Structural domains of interleukin-2 receptor beta critical for signal transduction: kinase association and nuclear complex-formation.

作者信息

Howard O M, Kirken R A, Garcia G G, Hackett R H, Farrar W L

机构信息

Biological Carcinogenesis and Development Program, NCI-Frederick Cancer Research and Development Center, MD 21702.

出版信息

Biochem J. 1995 Feb 15;306 ( Pt 1)(Pt 1):217-24. doi: 10.1042/bj3060217.

DOI:10.1042/bj3060217
PMID:7532397
原文链接:https://pmc.ncbi.nlm.nih.gov/articles/PMC1136504/
Abstract

The structural domains of interleukin-2 receptor beta (IL-2R beta) were examined, characterizing the protein domains, associated phosphoproteins and nuclear complexes of IL-2-induced signal transduction.
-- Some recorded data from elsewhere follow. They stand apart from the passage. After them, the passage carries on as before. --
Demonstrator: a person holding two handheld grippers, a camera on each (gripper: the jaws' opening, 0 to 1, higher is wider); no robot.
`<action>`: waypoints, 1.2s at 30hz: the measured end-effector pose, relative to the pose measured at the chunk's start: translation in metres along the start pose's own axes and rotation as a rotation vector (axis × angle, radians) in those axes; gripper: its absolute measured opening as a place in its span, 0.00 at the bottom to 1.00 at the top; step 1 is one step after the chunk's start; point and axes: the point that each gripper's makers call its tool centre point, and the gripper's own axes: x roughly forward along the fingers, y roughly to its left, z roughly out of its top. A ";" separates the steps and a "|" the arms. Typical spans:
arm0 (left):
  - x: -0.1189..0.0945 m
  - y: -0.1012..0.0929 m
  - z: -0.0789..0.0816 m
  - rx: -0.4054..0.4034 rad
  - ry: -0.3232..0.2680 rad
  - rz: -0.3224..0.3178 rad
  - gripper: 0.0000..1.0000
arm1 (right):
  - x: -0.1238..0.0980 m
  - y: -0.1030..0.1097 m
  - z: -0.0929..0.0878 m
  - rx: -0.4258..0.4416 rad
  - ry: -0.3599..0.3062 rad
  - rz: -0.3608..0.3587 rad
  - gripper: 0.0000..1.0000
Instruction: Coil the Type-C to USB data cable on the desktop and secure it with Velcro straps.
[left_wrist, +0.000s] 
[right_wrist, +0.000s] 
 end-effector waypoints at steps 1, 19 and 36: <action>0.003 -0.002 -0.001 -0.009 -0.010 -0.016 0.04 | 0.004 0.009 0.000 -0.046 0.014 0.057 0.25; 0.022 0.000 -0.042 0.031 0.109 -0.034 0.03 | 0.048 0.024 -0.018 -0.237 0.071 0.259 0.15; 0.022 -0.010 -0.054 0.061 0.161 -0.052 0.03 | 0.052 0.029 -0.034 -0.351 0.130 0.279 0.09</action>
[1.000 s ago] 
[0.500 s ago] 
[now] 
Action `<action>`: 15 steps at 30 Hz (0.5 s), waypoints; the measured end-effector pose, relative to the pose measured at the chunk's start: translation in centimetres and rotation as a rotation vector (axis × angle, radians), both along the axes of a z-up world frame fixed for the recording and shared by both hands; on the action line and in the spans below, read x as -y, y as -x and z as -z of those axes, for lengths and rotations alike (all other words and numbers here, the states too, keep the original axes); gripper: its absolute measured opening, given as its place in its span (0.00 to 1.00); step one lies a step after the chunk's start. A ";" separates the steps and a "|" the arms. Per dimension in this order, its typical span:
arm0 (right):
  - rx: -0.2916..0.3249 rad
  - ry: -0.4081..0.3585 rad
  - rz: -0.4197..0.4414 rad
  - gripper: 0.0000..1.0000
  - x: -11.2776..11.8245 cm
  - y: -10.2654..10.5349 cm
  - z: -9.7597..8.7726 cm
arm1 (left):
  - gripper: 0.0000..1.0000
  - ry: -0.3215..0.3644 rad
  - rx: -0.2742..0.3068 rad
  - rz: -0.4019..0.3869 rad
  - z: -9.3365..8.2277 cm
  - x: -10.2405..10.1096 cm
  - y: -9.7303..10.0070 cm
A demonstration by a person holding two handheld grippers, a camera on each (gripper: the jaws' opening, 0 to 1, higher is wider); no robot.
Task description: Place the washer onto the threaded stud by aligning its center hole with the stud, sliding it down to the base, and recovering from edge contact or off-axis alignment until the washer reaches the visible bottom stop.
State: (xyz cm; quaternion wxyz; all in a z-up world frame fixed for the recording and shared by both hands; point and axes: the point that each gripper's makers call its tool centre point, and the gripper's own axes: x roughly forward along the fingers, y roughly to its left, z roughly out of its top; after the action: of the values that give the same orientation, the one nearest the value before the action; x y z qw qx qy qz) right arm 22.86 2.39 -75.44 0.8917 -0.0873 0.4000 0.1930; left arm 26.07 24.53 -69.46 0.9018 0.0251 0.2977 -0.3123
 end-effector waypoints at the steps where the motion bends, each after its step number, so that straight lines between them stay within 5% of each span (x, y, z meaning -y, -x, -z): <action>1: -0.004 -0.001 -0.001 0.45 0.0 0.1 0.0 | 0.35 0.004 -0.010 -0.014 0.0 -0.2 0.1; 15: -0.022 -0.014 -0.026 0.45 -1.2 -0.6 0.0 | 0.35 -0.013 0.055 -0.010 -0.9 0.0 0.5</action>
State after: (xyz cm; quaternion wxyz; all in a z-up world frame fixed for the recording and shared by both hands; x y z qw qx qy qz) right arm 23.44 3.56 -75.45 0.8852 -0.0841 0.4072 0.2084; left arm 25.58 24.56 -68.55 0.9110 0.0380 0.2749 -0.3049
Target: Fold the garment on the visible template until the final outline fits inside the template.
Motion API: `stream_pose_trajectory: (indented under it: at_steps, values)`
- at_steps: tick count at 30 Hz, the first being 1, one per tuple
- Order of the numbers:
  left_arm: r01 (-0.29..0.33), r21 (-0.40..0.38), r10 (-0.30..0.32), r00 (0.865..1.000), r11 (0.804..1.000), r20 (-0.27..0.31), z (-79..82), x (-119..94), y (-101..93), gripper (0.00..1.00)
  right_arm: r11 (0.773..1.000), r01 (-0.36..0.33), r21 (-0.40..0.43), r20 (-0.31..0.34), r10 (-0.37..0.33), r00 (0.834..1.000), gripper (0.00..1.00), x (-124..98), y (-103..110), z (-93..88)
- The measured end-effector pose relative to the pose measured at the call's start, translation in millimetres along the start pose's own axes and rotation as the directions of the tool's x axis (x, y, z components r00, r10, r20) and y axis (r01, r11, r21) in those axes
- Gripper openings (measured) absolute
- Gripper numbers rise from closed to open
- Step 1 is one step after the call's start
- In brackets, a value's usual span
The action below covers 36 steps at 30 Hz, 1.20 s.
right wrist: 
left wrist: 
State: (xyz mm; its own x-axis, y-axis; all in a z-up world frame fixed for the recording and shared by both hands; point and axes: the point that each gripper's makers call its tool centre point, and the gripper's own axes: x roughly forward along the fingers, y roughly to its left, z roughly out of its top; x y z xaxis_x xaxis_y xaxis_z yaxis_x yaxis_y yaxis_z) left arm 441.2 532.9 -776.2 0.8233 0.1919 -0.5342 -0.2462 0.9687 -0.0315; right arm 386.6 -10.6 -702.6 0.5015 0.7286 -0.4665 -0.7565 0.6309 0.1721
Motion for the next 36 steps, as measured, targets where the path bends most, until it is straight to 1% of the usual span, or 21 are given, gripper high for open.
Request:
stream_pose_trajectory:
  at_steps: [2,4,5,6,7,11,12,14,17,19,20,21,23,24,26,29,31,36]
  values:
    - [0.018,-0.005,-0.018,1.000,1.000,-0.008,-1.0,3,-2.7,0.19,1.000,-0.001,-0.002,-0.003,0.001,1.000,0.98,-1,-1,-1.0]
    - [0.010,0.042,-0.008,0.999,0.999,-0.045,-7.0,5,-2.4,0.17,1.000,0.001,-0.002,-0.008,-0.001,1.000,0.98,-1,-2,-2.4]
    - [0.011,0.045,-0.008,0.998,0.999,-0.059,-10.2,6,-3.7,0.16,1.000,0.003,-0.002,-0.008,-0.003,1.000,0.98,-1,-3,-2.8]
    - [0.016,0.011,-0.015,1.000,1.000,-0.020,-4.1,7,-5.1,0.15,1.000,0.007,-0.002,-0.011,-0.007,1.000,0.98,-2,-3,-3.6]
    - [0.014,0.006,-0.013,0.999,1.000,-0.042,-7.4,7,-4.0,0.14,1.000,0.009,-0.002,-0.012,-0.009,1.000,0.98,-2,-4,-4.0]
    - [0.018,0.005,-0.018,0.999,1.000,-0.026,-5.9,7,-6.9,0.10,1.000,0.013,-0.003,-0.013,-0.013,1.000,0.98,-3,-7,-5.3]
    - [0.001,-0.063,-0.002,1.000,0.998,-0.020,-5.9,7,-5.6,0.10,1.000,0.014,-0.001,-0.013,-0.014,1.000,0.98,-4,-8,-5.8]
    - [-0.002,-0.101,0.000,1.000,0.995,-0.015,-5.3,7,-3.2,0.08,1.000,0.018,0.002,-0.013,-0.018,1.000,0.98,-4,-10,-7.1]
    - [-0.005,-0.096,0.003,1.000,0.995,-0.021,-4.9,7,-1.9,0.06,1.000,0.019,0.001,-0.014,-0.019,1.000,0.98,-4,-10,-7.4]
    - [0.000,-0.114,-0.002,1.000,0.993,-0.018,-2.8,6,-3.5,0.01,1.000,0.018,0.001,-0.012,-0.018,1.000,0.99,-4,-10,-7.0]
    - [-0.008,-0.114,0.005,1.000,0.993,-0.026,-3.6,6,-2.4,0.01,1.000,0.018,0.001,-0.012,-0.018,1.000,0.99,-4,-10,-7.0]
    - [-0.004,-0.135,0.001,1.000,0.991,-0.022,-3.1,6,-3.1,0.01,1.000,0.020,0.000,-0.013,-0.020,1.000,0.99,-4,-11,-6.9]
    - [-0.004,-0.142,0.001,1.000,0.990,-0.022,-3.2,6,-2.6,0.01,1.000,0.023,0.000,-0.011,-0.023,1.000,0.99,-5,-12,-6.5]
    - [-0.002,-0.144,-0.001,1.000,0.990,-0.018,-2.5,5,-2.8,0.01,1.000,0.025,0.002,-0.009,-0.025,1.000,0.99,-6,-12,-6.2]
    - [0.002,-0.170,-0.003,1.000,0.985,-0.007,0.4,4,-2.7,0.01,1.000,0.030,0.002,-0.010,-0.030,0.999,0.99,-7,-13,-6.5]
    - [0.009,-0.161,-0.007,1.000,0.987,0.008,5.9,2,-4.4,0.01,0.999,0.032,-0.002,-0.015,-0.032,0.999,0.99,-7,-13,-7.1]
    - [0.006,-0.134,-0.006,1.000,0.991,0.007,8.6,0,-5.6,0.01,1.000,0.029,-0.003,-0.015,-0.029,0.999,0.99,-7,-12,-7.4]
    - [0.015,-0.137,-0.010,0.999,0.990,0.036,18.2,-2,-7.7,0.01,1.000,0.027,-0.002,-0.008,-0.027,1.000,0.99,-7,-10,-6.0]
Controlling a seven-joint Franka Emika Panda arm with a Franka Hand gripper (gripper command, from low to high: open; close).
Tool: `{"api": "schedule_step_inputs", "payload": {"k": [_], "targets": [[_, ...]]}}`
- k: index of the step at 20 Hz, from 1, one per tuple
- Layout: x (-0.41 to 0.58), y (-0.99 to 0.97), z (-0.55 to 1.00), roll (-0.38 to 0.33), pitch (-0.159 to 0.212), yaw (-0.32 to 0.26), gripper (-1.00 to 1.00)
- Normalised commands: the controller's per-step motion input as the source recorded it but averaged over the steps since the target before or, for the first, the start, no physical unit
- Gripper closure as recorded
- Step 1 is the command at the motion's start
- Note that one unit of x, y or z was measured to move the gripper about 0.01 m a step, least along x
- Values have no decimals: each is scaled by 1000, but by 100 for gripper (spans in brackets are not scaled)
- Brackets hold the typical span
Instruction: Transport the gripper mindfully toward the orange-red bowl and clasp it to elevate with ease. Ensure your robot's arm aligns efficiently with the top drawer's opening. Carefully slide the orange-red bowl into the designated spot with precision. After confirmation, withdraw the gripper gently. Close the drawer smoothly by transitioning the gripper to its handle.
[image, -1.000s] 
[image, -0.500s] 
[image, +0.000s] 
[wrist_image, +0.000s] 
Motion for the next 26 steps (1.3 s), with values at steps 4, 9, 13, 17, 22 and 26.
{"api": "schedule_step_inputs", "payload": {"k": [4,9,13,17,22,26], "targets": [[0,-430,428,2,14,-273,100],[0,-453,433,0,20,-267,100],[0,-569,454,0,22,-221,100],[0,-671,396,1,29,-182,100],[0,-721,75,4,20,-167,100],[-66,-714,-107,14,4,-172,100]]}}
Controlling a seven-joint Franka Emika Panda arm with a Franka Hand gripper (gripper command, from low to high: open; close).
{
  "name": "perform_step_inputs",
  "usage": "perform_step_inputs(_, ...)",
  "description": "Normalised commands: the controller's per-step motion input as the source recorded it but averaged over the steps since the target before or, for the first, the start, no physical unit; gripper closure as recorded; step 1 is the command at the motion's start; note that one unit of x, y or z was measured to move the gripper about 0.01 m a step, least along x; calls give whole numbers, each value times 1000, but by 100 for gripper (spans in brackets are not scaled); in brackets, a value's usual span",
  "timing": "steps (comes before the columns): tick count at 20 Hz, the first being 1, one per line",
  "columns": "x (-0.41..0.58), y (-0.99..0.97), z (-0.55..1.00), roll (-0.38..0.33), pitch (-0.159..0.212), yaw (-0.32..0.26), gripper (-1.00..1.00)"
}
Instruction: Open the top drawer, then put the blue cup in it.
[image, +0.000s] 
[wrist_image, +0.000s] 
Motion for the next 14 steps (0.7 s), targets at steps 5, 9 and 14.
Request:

A series of IL-2R beta cytoplasmic deletion mutants were constructed and transfected into a murine pre-B-cell line, Ba/F3. The proliferative response of characterized clones was determined. A minimal linear cytoplasmic sequence required for proliferation and a sequence motif (PQPLXP) needed along with Box1-Box2 for IL-2-induced proliferation were identified. Anti-phosphotyrosine Western-blot analysis of a stimulated biologically active clone showed several IL-2-induced tyrosylphosphorylated proteins with molecular masses ranging from 45 to 116 kDa. In vitro kinase studies of biologically active clone-receptor complexes showed a 116 kDa protein (p116) to be the major tyrosine-phosphorylated component. The presence of the p116 kinase in the receptor complex correlates with IL-2-induced proliferation. An IL-2-inducible p116 kinase has recently been characterized as a Jak kinase family member and named Jak3. Nuclear complexes were formed with the GRR oligomer only when the IL-2R beta mutant supported proliferation. This led us to conclude that Box1-Box2 and PQPLXP motifs associate with Jak3 and that this association is an essential element in the IL-2 signal-transduction pathway culminating in the formation of a nuclear complex.

摘要

对白细胞介素-2受体β(IL-2Rβ)的结构域进行了研究,以表征IL-2诱导信号转导的蛋白质结构域、相关磷酸化蛋白和核复合物。构建了一系列IL-2Rβ细胞质缺失突变体,并将其转染到小鼠前B细胞系Ba/F3中。测定了特征性克隆的增殖反应。确定了增殖所需的最小线性细胞质序列以及与Box1-Box2一起用于IL-2诱导增殖所需的序列基序(PQPLXP)。对一个受刺激的生物活性克隆进行的抗磷酸酪氨酸蛋白质印迹分析显示,有几种IL-2诱导的酪氨酸磷酸化蛋白,其分子量范围为45至116 kDa。对生物活性克隆-受体复合物的体外激酶研究表明,一种116 kDa的蛋白(p116)是主要的酪氨酸磷酸化成分。受体复合物中p116激酶的存在与IL-2诱导的增殖相关。最近,一种IL-2诱导的p116激酶被鉴定为Jak激酶家族成员,并命名为Jak3。仅当IL-2Rβ突变体支持增殖时,才会与GRR寡聚物形成核复合物。这使我们得出结论,Box1-Box2和PQPLXP基序与Jak3相关联,并且这种关联是IL-2信号转导途径中最终形成核复合物的一个关键要素。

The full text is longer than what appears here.